Taking only the lines of the data below from the line with "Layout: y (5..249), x" to the line with "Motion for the", ends included, write them out exactly and without pictures.

═══ DATA SECTION

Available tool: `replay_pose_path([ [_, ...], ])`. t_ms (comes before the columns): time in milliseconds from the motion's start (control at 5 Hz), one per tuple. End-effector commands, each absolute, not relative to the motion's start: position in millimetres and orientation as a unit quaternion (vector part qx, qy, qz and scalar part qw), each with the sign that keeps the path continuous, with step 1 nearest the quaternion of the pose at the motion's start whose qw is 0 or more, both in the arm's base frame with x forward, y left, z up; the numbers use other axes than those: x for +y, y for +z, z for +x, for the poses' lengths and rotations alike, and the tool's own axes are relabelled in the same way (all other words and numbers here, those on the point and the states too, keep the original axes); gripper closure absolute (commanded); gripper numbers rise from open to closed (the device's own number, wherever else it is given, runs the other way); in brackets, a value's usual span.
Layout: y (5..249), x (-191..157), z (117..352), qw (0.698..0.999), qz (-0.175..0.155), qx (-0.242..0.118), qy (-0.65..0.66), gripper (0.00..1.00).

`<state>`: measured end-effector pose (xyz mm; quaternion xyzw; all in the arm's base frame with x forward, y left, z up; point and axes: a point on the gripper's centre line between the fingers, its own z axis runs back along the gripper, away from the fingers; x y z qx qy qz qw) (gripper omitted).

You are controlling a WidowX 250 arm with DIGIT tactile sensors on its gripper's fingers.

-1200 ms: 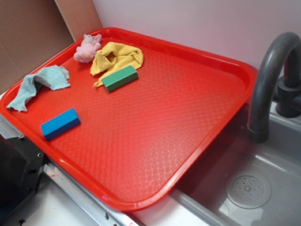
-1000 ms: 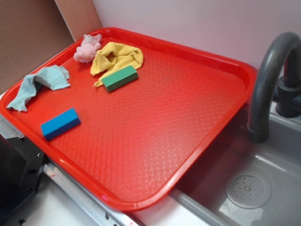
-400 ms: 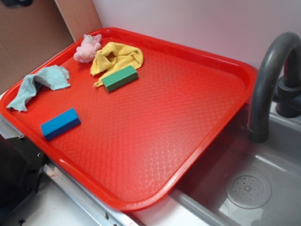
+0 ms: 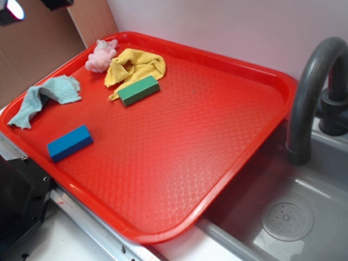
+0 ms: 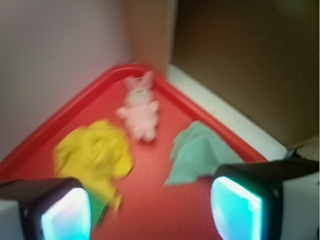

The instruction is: Grab the pink bunny.

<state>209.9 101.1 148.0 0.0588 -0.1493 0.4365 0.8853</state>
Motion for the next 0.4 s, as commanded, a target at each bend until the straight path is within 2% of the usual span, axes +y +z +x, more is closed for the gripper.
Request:
replay_pose_path([
  [0,119.9,163.3,260.5,0.858,0.113,-0.19,0.463,0.0],
  [200,101.8,166.5,274.0,0.872,0.112,-0.184,0.44,0.0],
])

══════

→ **REPLY TO THE TASK**:
Layout: y (5..249), x (-191..157), z (117..352), qw (0.698..0.999), qz (-0.175..0.155), qx (-0.242..0.118), qy (-0.65..0.66), gripper (0.00..1.00).

`<state>`: measured end-effector pose (xyz mm; quaternion xyzw; all in the arm's base frame with x forward, y left, z up; point and axes: a point on the gripper's centre line between the fingers, its own z axis runs back along the gripper, away from the fingers; x y z qx qy qz qw) (gripper omitted).

You are controlling a WidowX 250 arm with DIGIT tactile sensors on its gripper's fingers.

-1200 ms: 
-1000 ms: 
-400 ms: 
+0 ms: 
+0 ms: 

The instruction is: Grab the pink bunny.

<state>209.9 101.1 148.0 0.0588 -0.1493 0.4365 0.8853</state>
Motion for the next 0.4 s, as commanded, a target at each bend until the straight path is within 2% of the usual span, axes +y +z +x, more is closed for the gripper.

The complete answer has been presented.